(Dataset entries)

○ ○ ○ ○

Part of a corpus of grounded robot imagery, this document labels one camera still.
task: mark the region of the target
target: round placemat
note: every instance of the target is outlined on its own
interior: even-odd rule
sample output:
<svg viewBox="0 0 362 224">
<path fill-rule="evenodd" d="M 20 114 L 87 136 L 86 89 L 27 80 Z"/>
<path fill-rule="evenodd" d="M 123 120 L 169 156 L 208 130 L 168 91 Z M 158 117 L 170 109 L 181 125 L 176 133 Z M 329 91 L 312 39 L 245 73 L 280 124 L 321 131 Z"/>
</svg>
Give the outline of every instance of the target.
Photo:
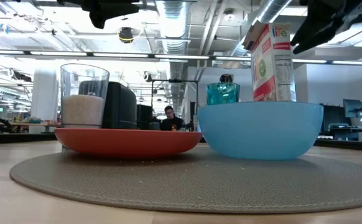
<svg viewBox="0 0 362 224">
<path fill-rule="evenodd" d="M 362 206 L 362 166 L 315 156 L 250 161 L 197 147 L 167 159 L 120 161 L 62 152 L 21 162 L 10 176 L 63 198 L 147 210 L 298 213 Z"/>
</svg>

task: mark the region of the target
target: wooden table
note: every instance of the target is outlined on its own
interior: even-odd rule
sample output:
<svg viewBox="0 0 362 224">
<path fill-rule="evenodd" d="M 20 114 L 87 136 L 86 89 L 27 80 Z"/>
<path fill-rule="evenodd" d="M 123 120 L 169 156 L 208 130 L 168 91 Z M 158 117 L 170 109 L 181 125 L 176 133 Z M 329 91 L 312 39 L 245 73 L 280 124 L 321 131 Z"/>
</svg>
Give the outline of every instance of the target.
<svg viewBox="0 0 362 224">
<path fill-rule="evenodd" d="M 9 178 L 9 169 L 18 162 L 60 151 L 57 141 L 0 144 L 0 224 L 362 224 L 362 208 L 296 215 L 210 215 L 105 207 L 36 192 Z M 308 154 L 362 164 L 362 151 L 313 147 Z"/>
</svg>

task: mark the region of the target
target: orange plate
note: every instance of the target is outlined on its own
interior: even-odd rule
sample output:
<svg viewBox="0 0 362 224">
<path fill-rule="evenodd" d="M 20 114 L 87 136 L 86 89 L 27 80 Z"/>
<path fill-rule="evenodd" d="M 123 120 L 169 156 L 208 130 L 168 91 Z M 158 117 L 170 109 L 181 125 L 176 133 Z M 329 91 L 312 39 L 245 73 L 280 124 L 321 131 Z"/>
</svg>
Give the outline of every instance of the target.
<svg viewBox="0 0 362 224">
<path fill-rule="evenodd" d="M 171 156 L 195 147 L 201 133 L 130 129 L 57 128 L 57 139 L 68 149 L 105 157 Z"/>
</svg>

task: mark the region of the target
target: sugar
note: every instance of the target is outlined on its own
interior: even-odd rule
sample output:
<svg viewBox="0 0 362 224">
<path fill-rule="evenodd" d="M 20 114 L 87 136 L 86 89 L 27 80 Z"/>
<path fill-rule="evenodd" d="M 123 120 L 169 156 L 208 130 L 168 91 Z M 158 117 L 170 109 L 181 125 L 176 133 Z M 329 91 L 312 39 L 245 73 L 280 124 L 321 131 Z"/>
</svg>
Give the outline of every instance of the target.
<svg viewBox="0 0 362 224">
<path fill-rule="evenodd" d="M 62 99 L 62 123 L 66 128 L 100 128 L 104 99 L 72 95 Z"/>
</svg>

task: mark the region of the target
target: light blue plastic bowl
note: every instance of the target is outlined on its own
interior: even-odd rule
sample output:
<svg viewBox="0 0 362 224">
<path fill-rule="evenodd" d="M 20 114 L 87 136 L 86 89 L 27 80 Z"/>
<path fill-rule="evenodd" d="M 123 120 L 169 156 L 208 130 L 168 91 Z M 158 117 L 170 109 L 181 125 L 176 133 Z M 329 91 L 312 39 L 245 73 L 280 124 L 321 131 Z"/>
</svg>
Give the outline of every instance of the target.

○ ○ ○ ○

▶ **THE TASK**: Pictures stay out, and every line of the records is transcribed exactly.

▶ **RESPONSE AREA**:
Part of a corpus of grounded robot imagery, this document labels one camera still.
task: mark the region of the target
target: round placemat
note: every instance of the target is outlined on its own
interior: even-odd rule
sample output:
<svg viewBox="0 0 362 224">
<path fill-rule="evenodd" d="M 20 114 L 87 136 L 86 89 L 27 80 Z"/>
<path fill-rule="evenodd" d="M 123 120 L 169 156 L 208 130 L 168 91 Z M 158 117 L 170 109 L 181 125 L 176 133 Z M 329 91 L 312 39 L 245 73 L 280 124 L 321 131 Z"/>
</svg>
Give the outline of every instance of the target.
Photo:
<svg viewBox="0 0 362 224">
<path fill-rule="evenodd" d="M 362 206 L 362 166 L 315 156 L 250 161 L 197 147 L 167 159 L 120 161 L 62 152 L 21 162 L 10 176 L 63 198 L 147 210 L 298 213 Z"/>
</svg>

task: mark the region of the target
target: wooden table
note: every instance of the target is outlined on its own
interior: even-odd rule
sample output:
<svg viewBox="0 0 362 224">
<path fill-rule="evenodd" d="M 20 114 L 87 136 L 86 89 L 27 80 Z"/>
<path fill-rule="evenodd" d="M 123 120 L 169 156 L 208 130 L 168 91 Z M 158 117 L 170 109 L 181 125 L 176 133 Z M 329 91 L 312 39 L 245 73 L 280 124 L 321 131 Z"/>
</svg>
Give the outline of every instance of the target.
<svg viewBox="0 0 362 224">
<path fill-rule="evenodd" d="M 9 178 L 9 169 L 18 162 L 60 151 L 57 141 L 0 144 L 0 224 L 362 224 L 362 208 L 296 215 L 210 215 L 105 207 L 36 192 Z M 308 154 L 362 164 L 362 151 L 313 147 Z"/>
</svg>

task: mark the region of the target
target: orange plate
note: every instance of the target is outlined on its own
interior: even-odd rule
sample output:
<svg viewBox="0 0 362 224">
<path fill-rule="evenodd" d="M 20 114 L 87 136 L 86 89 L 27 80 Z"/>
<path fill-rule="evenodd" d="M 123 120 L 169 156 L 208 130 L 168 91 Z M 158 117 L 170 109 L 181 125 L 176 133 Z M 329 91 L 312 39 L 245 73 L 280 124 L 321 131 Z"/>
</svg>
Give the outline of every instance of the target.
<svg viewBox="0 0 362 224">
<path fill-rule="evenodd" d="M 171 156 L 195 147 L 201 133 L 130 129 L 57 128 L 57 139 L 68 149 L 105 157 Z"/>
</svg>

task: mark the region of the target
target: sugar
note: every instance of the target is outlined on its own
interior: even-odd rule
sample output:
<svg viewBox="0 0 362 224">
<path fill-rule="evenodd" d="M 20 114 L 87 136 L 86 89 L 27 80 Z"/>
<path fill-rule="evenodd" d="M 123 120 L 169 156 L 208 130 L 168 91 Z M 158 117 L 170 109 L 181 125 L 176 133 Z M 329 91 L 312 39 L 245 73 L 280 124 L 321 131 Z"/>
</svg>
Give the outline of every instance of the target.
<svg viewBox="0 0 362 224">
<path fill-rule="evenodd" d="M 62 99 L 62 123 L 66 128 L 100 128 L 104 99 L 72 95 Z"/>
</svg>

task: mark the region of the target
target: light blue plastic bowl
note: every instance of the target is outlined on its own
interior: even-odd rule
sample output:
<svg viewBox="0 0 362 224">
<path fill-rule="evenodd" d="M 20 114 L 87 136 L 86 89 L 27 80 Z"/>
<path fill-rule="evenodd" d="M 123 120 L 169 156 L 208 130 L 168 91 Z M 158 117 L 170 109 L 181 125 L 176 133 Z M 329 91 L 312 39 L 245 73 L 280 124 L 321 131 Z"/>
</svg>
Give the outline of every instance of the target.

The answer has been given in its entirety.